В её суетливой заботливости о его столе, белье и комнатах он видел только проявление главной черты её характера, замеченной им ещё в первое посещение, когда Акулина внесла внезапно в комнату трепещущего петуха и когда хозяйка, несмотря на то что смущена была неуместною ревностью кухарки, успела, однако, сказать ей, чтоб она отдала лавочнику не этого, а серого петуха.
Сама Агафья Матвеевна не в силах была не только пококетничать с Обломовым, показать ему каким-нибудь признаком, что в ней происходит, но она, как сказано, никогда не сознавала и не понимала этого, даже забыла, что несколько времени назад этого ничего не происходило в ней, и любовь её высказалась только в безграничной преданности до гроба.
У Обломова не были открыты глаза на настоящее свойство её отношений к нему, и он продолжал принимать это за характер. И чувство Пшеницыной, такое нормальное, естественное, бескорыстное, оставалось тайною для Обломова, для окружающих её и для неё самой.

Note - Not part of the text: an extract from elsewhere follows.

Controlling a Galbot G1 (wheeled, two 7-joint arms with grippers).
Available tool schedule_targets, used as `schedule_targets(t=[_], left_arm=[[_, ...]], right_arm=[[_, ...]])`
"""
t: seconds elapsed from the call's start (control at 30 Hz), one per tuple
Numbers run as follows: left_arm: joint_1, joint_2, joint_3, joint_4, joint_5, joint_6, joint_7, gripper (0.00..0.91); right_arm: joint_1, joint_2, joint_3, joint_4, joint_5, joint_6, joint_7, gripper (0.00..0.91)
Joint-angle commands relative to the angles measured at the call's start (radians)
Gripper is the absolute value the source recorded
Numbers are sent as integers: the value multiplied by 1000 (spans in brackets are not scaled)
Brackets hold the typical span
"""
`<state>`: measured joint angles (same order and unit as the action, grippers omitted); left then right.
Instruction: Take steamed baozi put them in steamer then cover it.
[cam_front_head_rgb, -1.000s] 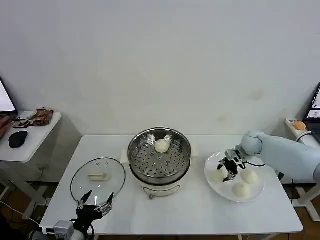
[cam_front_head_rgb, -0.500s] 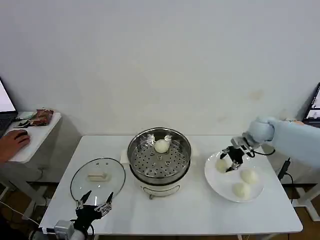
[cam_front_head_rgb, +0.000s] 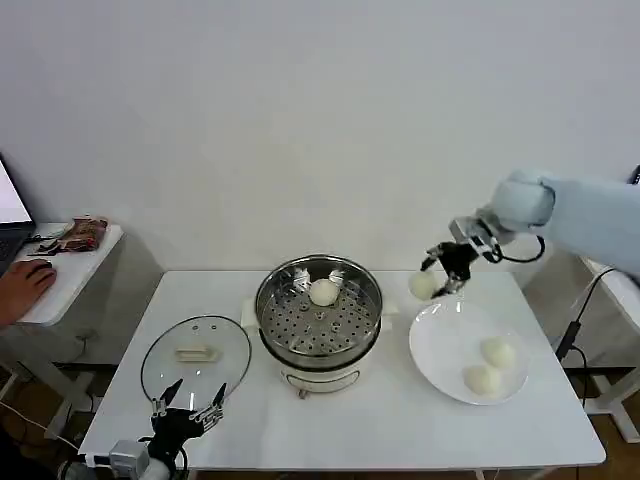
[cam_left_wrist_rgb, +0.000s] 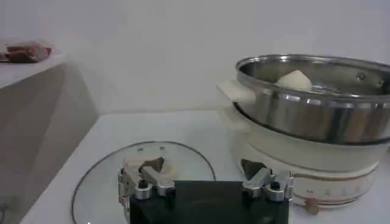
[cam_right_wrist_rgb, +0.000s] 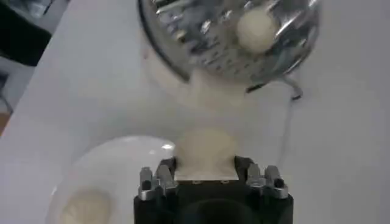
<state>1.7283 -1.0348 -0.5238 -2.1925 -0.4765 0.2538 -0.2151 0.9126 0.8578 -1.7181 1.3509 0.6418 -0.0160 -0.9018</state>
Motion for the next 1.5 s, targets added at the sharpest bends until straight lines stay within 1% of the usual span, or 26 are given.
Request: schedule_targets(t=[0.03,0.1,0.17,0.27,0.37,0.57,0.8,0.97,1.33,1.5], left_arm=[[-2,-2,2,3,3,-8,-5,907],[-5,-2,3,6,4,-9,-8,907],[-5,0,5,2,4,-9,-8,907],[-6,3,5,-3,5,-8,-8,907],[-7,4,4,-6,5,-7,-9,907],[-5,6,7,-9,7,-7,-9,907],[-12,9,11,-7,11,-6,-9,907],[-16,10,15,-6,11,-6,-9,907],[-15,9,27,-4,14,-7,-9,907],[-17,11,29,-8,13,-7,-9,907]], right_arm=[[90,110,-33,22,116,-38,24,655],[76,146,-28,21,155,-55,42,655],[63,171,-22,13,174,-66,52,655],[34,233,-12,-17,206,-72,63,655],[5,285,-2,-55,229,-76,70,655],[-51,354,20,-105,251,-90,77,655],[-99,385,19,-127,283,-113,83,655],[-135,429,23,-160,306,-133,82,655],[-187,494,30,-218,315,-151,81,655],[-221,531,37,-259,305,-155,81,655]])
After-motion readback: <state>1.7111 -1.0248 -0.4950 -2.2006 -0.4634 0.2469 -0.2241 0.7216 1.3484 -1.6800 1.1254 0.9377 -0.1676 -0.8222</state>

Оно было в самом деле бескорыстно, потому что она ставила свечку в церкви, поминала Обломова за здравие затем только, чтоб он выздоровел, и он никогда не узнал об этом. Сидела она у изголовья его ночью и уходила с зарёй, и потом не было разговора о том.
Его отношения к ней были гораздо проще: для него в Агафье Матвеевне, в её вечно движущихся локтях, в заботливо останавливающихся на всём глазах, в вечном хождении из шкафа в кухню, из кухни в кладовую, оттуда в погреб, во всезнании всех домашних и хозяйственных удобств воплощался идеал того необозримого, как океан, и ненарушимого покоя жизни, картина которого неизгладимо легла на его душу в детстве, под отеческой кровлей.
Как там отец его, дед, дети, внучата и гости сидели или лежали в ленивом покое, зная, что есть в доме вечно ходящее около них и промышляющее око и непокладные руки, которые обошьют их, накормят, напоят, оденут и обуют и спать положат, а при смерти закроют им глаза, так и тут Обломов, сидя и не трогаясь с дивана, видел, что движется что-то живое и проворное в его пользу и что не взойдёт завтра солнце, застелют небо вихри, понесётся бурный ветр из концов в концы вселенной, а суп и жаркое явятся у него на столе, а бельё его будет чисто и свежо, а паутина снята со стены, и он не узнает, как это сделается, не даст себе труда подумать, чего ему хочется, а оно будет угадано и принесено ему под нос, не с ленью, не с грубостью, не грязными руками Захара, а с бодрым и кротким взглядом, с улыбкой глубокой преданности, чистыми, белыми руками и с голыми локтями.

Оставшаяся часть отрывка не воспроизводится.